GHOST IN THE SHELL
The terrifying story of a haunted crab.
As eerie music swells, a figure takes shape on the giant screen. Identifiably female, it rises from a pool of fluid, its ivory-white outer layer detaching and flying from it in paper-like shreds. LED lights twinkle on either side of the screen; the monitor glitches. And as the soundtrack builds to a crescendo, the figure completes its metamorphosis. It’s Scarlett Johansson.
Hollywood has for some time been on a quest to crack anime. With intricate mythologies and devoted armies of fans, the medium has obvious appeal for movie producers. But adapting it is no easy task. James Wong’s Dragonball: Evolution (2009) is a cautionary tale, grossing $57 million from a $30 million budget but drawing scorn from critics. Even the biggest names in moviemaking have struggled. An adaptation of 1988’s landmark sci-fi anime Akira remains unmade, despite 15 years’ worth of attempts (see page 69). James Cameron puzzled over his spin on Battle Angel Alita for over a decade, before passing it on to Robert Rodriguez (production recently wrapped at Austin’s Troublemaker Studios). Shane Black toyed with Death Note, before ultimately departing to make a new Predator.
All of which means Ghost In The Shell is the first mega-budget anime adaptation to arrive in cinemas.

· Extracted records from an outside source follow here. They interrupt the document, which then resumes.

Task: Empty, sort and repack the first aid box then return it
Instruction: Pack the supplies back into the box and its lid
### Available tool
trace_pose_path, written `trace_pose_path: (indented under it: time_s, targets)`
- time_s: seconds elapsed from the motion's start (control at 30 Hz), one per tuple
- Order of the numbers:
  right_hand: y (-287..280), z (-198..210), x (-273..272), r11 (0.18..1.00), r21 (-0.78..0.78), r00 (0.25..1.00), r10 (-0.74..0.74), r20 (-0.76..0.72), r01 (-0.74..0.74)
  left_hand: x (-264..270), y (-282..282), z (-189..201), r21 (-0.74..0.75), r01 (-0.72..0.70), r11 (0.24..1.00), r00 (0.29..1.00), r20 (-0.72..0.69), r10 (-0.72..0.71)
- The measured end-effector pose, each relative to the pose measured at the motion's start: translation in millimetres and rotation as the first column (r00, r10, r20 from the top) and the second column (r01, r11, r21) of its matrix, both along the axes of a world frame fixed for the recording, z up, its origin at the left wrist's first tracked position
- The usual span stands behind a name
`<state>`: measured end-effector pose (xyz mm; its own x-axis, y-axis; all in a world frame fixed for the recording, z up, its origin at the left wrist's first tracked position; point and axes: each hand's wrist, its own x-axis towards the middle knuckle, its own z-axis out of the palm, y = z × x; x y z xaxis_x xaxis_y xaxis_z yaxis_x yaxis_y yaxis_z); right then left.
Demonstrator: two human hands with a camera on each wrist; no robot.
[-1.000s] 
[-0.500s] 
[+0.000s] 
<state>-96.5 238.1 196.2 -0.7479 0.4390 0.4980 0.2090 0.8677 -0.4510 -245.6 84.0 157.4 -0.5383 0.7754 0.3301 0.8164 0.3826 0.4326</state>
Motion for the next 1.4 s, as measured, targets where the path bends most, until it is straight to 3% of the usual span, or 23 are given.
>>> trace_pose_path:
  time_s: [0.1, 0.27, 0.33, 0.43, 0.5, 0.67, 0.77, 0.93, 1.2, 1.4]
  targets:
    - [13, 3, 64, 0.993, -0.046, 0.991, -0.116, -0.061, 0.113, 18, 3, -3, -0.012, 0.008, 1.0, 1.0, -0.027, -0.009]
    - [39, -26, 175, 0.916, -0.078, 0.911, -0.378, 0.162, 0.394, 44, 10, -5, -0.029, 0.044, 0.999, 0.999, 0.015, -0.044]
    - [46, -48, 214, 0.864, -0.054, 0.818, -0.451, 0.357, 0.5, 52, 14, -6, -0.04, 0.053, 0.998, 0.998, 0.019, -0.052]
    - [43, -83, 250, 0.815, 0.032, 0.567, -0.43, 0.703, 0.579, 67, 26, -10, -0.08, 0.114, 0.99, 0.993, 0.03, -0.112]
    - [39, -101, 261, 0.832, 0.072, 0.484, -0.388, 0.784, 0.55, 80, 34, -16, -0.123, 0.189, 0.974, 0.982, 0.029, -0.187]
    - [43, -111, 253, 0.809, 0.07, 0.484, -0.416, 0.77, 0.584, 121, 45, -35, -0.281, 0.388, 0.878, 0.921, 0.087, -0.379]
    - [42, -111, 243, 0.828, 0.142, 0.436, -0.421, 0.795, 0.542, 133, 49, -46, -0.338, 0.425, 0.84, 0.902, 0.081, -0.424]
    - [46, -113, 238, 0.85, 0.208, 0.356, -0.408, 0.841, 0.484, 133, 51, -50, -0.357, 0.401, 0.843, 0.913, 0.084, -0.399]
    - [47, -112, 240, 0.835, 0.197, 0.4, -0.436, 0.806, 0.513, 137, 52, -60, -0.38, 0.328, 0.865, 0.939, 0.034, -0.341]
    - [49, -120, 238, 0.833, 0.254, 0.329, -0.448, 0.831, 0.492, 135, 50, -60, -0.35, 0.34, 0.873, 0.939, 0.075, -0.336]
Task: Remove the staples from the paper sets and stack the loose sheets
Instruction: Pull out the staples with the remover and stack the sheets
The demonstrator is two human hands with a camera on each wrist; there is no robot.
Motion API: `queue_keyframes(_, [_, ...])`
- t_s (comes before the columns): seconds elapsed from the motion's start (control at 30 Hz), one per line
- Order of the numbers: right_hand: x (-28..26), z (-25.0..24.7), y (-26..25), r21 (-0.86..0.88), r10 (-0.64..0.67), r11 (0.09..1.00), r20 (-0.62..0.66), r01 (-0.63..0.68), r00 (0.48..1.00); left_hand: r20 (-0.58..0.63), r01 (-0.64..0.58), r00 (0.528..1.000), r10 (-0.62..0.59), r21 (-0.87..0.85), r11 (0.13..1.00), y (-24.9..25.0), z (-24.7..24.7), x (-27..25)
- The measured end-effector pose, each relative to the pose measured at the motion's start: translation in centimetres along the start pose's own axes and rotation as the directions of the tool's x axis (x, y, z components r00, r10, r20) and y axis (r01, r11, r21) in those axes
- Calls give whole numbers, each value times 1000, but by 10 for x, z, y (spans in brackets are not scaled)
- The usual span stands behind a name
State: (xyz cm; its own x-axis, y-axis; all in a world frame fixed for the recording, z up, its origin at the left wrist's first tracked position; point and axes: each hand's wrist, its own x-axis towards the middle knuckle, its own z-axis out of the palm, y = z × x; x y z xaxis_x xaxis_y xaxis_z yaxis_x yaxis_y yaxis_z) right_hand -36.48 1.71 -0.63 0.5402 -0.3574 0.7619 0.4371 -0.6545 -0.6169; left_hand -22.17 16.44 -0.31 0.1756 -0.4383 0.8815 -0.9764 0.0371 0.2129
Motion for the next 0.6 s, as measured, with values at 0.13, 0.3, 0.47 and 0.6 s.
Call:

The tenacious director who made it happen is not the big name you might expect, but Rupert Sanders, best known for 2012’s Snow White & The Huntsman.
Empire sits down with Sanders in November 2016 at Tokyo’s Tabloid gallery, a swish space in the Creator’s District. Tonight is Paramount’s launch event for the film, hence the showreel being shown to press, accompanied by live score from composer Kenji Kawai and miniorchestra. The event is slick and high-energy, but Sanders himself is clearly tired. “It’s been a difficult journey,” he admits. “But sometimes the best ones are.”
It was actually Steven Spielberg who hand-picked him, after seeing the director’s 2009 advert for video game Halo 3: ODST, and having already commissioned several screenwriters to wrestle with the source material. “My immediate instinct was to pitch a closer version to the anime than I think they had imagined,” Sanders recalls. “The first thing I did when Steven approached me was collage together a pitch using everything I loved from the franchise. Like a DJ looking for breaks!”
Anyone familiar with Ghost In The Shell will understand that it’s a tough carapace to crack as a mainstream blockbuster. Originally a manga by Masamune Shirow (serialised in Kodansha’s Young Magazine between 1989 and 1997), it has been spun off into various animated TV series and movies, with such excellent monikers as Ghost In The Shell: Stand Alone Complex — Solid State Society (2006) and 2015’s Ghost In The Shell: The New Movie. But the instalment that gained the property international recognition was Mamoru Oshii’s acclaimed 1995 film. Its disciples include many prominent sci-fi filmmakers, including James Cameron, who called it “the first truly adult animation film to reach a level of literary and visual excellence”, and the Wachowskis, who have been cheerfully honest about plundering parts of it for The Matrix.
Put as simply as possible, it’s the tale of cyber cops working for Section 9, on the trail of a hacker known as the Puppet Master, who turns out to be no human terrorist but a rogue artificial intelligence. But beneath the familiar manga tropes are embedded deep philosophical themes. The titular “shell” refers to the artificial bodies that populate the tale: most of the franchise’s human characters sport cyborg enhancements. The “ghost”, meanwhile, refers to the soul, or consciousness within that frame: the intangible, incorporeal spark that makes us unique. If we’re replacing our bodies wholesale, the series asks, what keeps us human?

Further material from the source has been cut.